To illustrate the variety of potential applications of the turbidimeter, several experiments were carried out, using three microorganisms, the photoautotrophic marine diatom Phaeodactylum tricornutum Bohlin 1898 (culture collection of the Department of Biology of the University of Aveiro), the bacterium Escherichia coli (Migula) Castellani and Chalmers ATCC 25922, and the yeast Saccharomices cerevisiae S288C. Three experiments were carried out on batch cultures under controlled conditions, using P. tricornutum (Experiment 1), E. coli (Experiment 2) and S. cerevisiae (Experiment 3). These experiments were designed to demonstrate the ability to characterize in detail the growth dynamics of different types of microorganisms with contrasting growth rates. A fourth experiment was conducted to illustrate the use of the Erlenmeter turbidimeter for monitoring growth and to determine dilutions for semicontinuous culturing, using P. tricornutum (Experiment 4).

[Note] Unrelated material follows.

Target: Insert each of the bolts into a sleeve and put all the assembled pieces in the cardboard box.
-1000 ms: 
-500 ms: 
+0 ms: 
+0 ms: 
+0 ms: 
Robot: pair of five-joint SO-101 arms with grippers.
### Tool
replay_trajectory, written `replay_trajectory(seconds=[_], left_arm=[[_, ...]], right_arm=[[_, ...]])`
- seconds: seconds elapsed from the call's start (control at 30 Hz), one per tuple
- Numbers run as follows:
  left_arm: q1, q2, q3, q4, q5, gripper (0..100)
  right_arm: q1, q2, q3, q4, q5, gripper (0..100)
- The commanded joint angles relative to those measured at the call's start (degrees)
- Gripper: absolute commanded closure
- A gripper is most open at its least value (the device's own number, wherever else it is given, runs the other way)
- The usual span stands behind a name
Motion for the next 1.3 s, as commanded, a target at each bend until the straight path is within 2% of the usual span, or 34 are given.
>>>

A final experiment illustrates the application of the Erlenmeter turbidimeter in a classroom environment, using a factorial design to test the effects of two abiotic factors, light intensity (2 levels) and nutrient concentration (4 levels), on the growth of P. tricornutum (Experiment 5). Cultures were grown on a shelf of a north-facing window of a classroom, where maximum irradiance reached ca. 200 μ mol photons m−2 s−1 and temperature varied between 17 and 22 °C. The two light levels were achieved by having one set of flasks directly exposed to ambient light coming from the window (L2) while another set of flasks was shaded by double dark grey mosquito nets that reduced incident light by ca. 50% (L1). The nutrient concentration of the growth medium was modified by diluting the original f/2 medium to obtain four levels: 0.0 (seawater; N0), 0.05 (N1), 0.1 (N2) and 0.5 (N3).

Phaeodactylum tricornutum was grown in 100 mL Erlenmeyer flasks in f/2 medium (Guillard & Ryther, 1962) with double Si content, prepared from natural seawater, in a growth chamber (MLR-352-PE Climate Chamber; Panasonic, Osaka, Japan) under 80 µmol photons m−2 s−1 and a 12h:12 h photoperiod, at 18 °C. During experiment 1, OD was measured at the end of the light period and at the end of the dark period.

Escherichia. coli ATCC 25922 was grown according to Tuttle, Trahan & Son (2021) with slight modifications. Briefly, a pre-inoculum was made from one colony of a fresh culture of E. coli ATCC 25922 grown in Tryptic Soy Agar (TSA) in 10 mL of Tryptic Soy Broth (TSB) and incubated overnight (16–18h) at 37 °C, at 180 rpm. Afterwards, a 1:2500 dilution was made in TSB and E. coli was grown in 75 mL of TSB medium, in 100 mL Erlenmeyer flasks at 37 °C, under constant agitation (180 rpm).

Saccharomyces cerevisiae S288C, was grown according to Corbacho et al. (2011) with slight modifications. Briefly, a pre-inoculum was made from one colony of a fresh culture of S. cerevisiae grown in Yeast Peptone Dextrose Agar (YPDA) in 10 mL of Yeast Peptone Dextrose Broth (YPDB) and incubated overnight (19h) at 30 °C, at 180 rpm. Afterwards, a 1:2500 dilution was made in YPDB and S. cerevisiae was grown in 75 mL of TSB medium, in 100 mL Erlenmeyer flasks at 30 °C, under constant agitation (180 rpm).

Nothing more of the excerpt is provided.